Comments - like documentation - are a liability. Most projects tend to treat them as supporting artifacts, but they are actually unidentified risks. Did you account for the time spent either rewriting documentation/doxygen/comments as you go (frequent chunks of small work) or an after the fact round of document backfilling (single chunk of large work) in your schedule?
No one even reads those documents. The client claims they are to assist future developers - internally or another vendor - but would you trust a Word document or a .cpp file when everything is on fire and you need to figure out a system's behavior? Same thing applies for code comments.
There is one source of truth in software, the code. You can pile on the design documents, wikis, and architecture diagrams but at the end of the day, what is coded is what gets executed. Make the code easy to understand and reason about. And then, if you really want to be nice to future developers, throw in a single page overview of the codebase (README) that gives someone an entry point.
Edit: I will just add the caveat to preempt the inevitable - this does not apply to public facing documentation of an API/framework/library etc.
"would you trust a Word document or a .cpp file when everything is on fire and you need to figure out a system's behavior?"
There's a bigger philosophical problem here. If your development cycle is code -> comment -> code -> comment ... (where you write code and then comment), then your criticism is fair. But the right way is to comment first. When you describe what you want in words, then you or anyone else can go back and evaluate if the code matches the words.
(In my experience, 90% of bugs stem from developers thinking one thing and implementing something different, and these could be avoided if you had a normative document)
It's like writing a paper: you outline, sketch out what you want to say, and then actually start crafting sentences. The outline should guide your paper, and if there's a problem you first update the outline.
Test-first is also broken, because you end up crafting code that suits the test coverage.
https://github.com/shtylman/node-int/issues/1#issuecomment-1... is an example of an issue which came from an implementation without 100% test coverage. I claim that unless you know every single way in which a function is used, and even if you did, you can't design tests to cover 100% of use cases.
Not all code is readable. Some of it always ends up being an ugly hack. If that ugly hack is not documented, I want to start punching previous developers.
I wish people would stop taking these purist approaches. There is an obvious middle ground to this - document the non-obvious and your public facing APIs.
Perfect. There's always going to be an edge case, and with code there is always going to be some logic that can't be understood at first glance. Tests are great, but comments help too. As long as comments stay updated with code changes they are useful.
Comments can indeed lie to you, but code can also be doing something that was not actually intended.
Having a comment to clarify intent is a saving grace when code looks correct but is doing the wrong thing.
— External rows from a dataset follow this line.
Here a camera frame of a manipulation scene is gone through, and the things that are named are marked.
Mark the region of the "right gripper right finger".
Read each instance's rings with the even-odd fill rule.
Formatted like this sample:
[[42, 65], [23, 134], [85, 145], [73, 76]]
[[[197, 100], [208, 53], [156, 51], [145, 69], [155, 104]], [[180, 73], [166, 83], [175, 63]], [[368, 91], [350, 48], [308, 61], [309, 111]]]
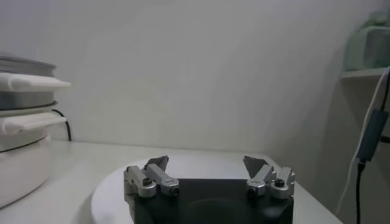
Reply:
[[279, 174], [265, 160], [244, 156], [243, 163], [250, 178], [246, 181], [247, 195], [257, 198], [270, 194], [272, 198], [293, 197], [296, 175], [290, 167], [282, 167]]

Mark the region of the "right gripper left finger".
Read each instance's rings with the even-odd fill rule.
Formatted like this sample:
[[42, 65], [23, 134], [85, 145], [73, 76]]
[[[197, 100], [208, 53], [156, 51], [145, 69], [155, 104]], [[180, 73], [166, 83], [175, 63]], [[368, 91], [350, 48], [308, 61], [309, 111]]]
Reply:
[[126, 167], [124, 171], [125, 197], [152, 198], [156, 196], [158, 188], [163, 195], [170, 197], [179, 195], [179, 180], [165, 172], [168, 161], [168, 156], [161, 156], [149, 159], [142, 168]]
At least when a comment is conflicting with the code you know at once that you need to start asking questions...
It all comes down to: does the benefit out way the costs?
A well-maintained suite of automated tests provide an enormous benefit. A brittle set of Selenium scripts costs a project more than paying a Tester to manually run scenarios.
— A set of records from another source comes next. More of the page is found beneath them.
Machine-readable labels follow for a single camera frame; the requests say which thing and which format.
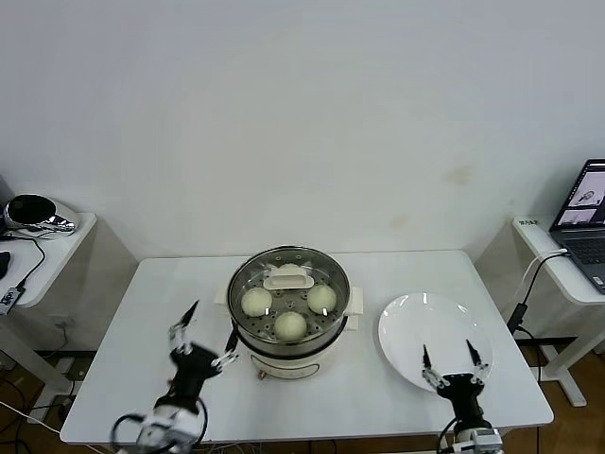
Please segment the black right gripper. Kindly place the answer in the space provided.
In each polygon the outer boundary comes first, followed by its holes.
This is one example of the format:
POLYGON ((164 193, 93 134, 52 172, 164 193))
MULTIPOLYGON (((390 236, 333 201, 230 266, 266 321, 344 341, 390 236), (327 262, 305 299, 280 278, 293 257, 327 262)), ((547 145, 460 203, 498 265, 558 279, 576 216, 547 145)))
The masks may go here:
POLYGON ((458 421, 482 421, 483 410, 477 398, 483 392, 489 374, 489 363, 484 361, 479 351, 466 341, 473 363, 472 373, 442 376, 432 367, 432 362, 423 345, 422 377, 438 396, 448 400, 458 421))

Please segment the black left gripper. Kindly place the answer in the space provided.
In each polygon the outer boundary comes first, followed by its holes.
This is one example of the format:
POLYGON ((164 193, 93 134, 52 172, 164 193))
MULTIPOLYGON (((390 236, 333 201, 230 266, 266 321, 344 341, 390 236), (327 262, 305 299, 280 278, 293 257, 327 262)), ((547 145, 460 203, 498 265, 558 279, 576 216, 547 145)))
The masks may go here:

Yeah, I agree, it's a question of cost vs benefit.
A bunch of tests that check trivial cases is not helpful at all, a well-maintained suite of tests is very useful.
What I mean is that a bunch of documentation that only states the obvious is not helpful at all. A set of well-maintained (!) code comments can make navigating unfamiliar code much, much easier.
I can prove that tests don't function. They are exactly the opposite of comments in that way. Change the functionality? Tests fail. I know they fail. I fix them.
This is one of the reasons why I'm a fan of doctests in python. Generally if the tests start to fail the documentation surrounding it needs to be updated as well, which makes it a bit easier to actually keep the documentation up to date.
This. Comments and documentation are pointless unless they are audited and vetted somehow, then there is the extra cost associated with maintaining them. Managers who don't know better think its just a bit of extra work that the developer does up front, but that is pointless without the above.
I couldn't disagree with this more strongly--giving somebody a blob of code (no matter how elegant) is a recipe for disaster.
Let's assume good comments--not useless, lying, or broken ones. I won't contest that bad comments are at least as bad as useless, as you doubt would not contest that bad code is at least as bad as useless.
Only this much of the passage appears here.